** GOAL OF THE EXERCISE **
Between the line containing "Outline the left gripper right finger." and the line containing "Interiors are defined by the even-odd rule." lies a run of lines; give that run again exactly, with both of those lines, and nothing else from the entries below.

■ ■ ■ ■ ■ ■ ■

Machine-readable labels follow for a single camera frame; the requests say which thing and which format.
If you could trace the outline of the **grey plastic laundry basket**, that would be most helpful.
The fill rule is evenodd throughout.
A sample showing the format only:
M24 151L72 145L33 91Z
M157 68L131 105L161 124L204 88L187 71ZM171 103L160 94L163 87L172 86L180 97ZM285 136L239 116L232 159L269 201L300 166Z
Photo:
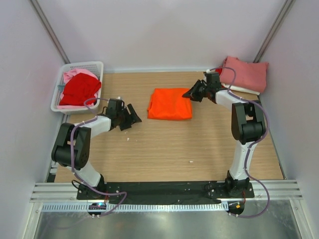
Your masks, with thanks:
M100 61L70 63L60 68L51 110L66 115L84 114L100 104L104 64Z

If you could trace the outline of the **red t-shirt in basket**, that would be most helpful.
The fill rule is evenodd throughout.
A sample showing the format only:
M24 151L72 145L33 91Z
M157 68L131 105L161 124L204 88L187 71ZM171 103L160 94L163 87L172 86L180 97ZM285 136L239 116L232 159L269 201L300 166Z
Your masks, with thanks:
M97 92L101 88L101 82L93 76L79 73L66 83L63 90L63 97L60 100L60 106L84 106L84 102L90 99L86 104L94 103L91 98L96 98Z

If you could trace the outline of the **folded pink t-shirt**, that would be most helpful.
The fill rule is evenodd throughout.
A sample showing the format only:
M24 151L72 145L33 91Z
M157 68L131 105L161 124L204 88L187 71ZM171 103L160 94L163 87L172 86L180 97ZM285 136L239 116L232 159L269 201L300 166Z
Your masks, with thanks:
M224 68L220 82L225 87L229 87L233 81L234 72L228 69L228 67L230 67L236 71L236 79L232 86L242 87L260 93L263 93L266 89L268 62L247 63L236 57L228 56L222 66Z

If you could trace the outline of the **orange t-shirt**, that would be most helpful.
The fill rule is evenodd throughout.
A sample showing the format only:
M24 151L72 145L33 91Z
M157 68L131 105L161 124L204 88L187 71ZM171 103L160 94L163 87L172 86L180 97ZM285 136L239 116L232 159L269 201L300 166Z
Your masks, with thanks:
M147 108L148 118L153 120L190 120L192 104L182 95L187 88L155 88Z

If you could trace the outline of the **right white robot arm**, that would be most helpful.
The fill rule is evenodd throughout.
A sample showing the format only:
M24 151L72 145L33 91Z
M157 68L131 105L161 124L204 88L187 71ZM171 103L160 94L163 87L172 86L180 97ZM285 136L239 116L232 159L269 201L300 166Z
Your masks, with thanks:
M240 197L249 189L249 169L254 150L267 133L259 101L241 98L222 86L217 72L205 72L204 79L184 94L194 102L204 98L231 111L231 133L236 140L234 159L224 183L225 193Z

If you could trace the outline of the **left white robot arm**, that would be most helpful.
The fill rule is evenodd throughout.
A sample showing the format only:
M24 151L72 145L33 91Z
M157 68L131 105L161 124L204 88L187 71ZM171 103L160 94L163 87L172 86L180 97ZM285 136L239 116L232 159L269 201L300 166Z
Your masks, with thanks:
M201 102L203 96L198 82L191 89L157 88L151 94L148 118L189 120L192 118L191 103ZM102 112L90 120L63 123L51 153L52 160L67 167L94 199L101 199L107 190L104 177L89 162L91 139L116 128L124 131L142 123L132 104L125 104L121 98L110 98L107 103Z

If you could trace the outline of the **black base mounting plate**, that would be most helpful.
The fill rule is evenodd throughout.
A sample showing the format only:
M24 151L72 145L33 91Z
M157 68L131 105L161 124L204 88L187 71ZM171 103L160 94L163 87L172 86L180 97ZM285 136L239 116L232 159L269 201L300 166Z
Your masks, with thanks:
M127 205L204 205L227 198L254 198L252 184L229 192L223 181L108 182L105 192L127 192Z

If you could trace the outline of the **aluminium frame rail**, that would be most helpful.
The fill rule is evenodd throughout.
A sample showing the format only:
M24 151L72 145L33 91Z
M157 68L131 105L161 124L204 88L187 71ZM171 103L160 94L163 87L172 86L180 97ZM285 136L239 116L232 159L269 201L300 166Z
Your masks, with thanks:
M271 200L300 200L302 193L296 180L263 180ZM30 202L71 202L77 189L71 183L36 183Z

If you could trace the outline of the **pink t-shirt in basket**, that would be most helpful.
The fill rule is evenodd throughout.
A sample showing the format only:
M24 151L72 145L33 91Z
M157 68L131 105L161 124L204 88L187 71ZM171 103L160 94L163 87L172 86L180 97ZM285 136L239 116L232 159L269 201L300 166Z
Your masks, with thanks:
M82 68L74 68L74 69L72 69L72 70L70 70L68 72L63 73L63 82L64 82L64 84L66 85L66 83L68 83L71 80L72 77L74 77L75 75L77 75L79 73L84 73L84 74L93 76L96 79L98 79L98 77L96 75L94 75L92 72L90 72L89 70L82 69ZM57 108L60 109L60 110L61 109L76 109L76 108L81 108L81 107L84 107L84 106L60 106L59 104L57 106Z

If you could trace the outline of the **folded red t-shirt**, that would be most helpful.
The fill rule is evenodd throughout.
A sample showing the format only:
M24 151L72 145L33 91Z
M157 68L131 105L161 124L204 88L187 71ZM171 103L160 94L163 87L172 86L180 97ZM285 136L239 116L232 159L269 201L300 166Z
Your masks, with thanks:
M217 68L215 69L215 72L217 72L220 77L221 77L222 71L223 71L223 67L222 67L222 66L217 67Z

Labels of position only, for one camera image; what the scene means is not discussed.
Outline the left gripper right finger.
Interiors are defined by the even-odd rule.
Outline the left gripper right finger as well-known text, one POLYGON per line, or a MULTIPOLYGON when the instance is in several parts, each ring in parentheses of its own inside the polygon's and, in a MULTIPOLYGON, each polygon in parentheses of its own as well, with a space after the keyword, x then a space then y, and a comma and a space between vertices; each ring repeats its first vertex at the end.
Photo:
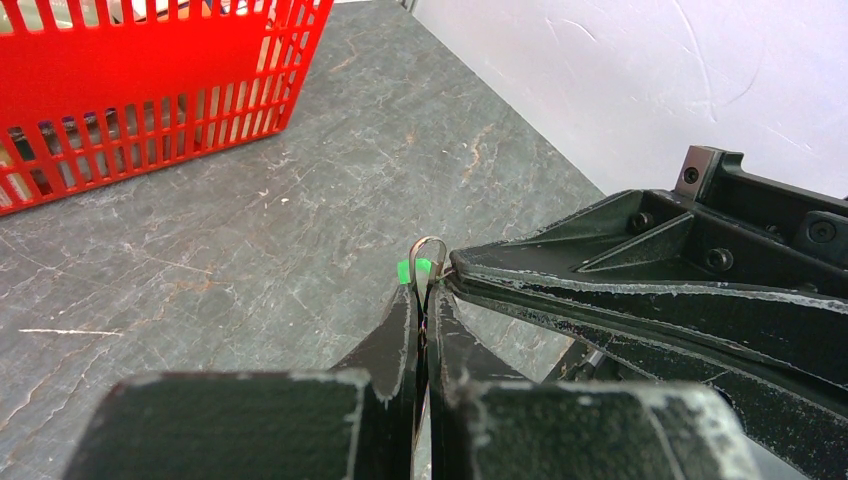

■ ■ ■ ■ ■ ■ ■

** RESPONSE BOX **
Outline the left gripper right finger.
Interiors are defined by the even-odd rule.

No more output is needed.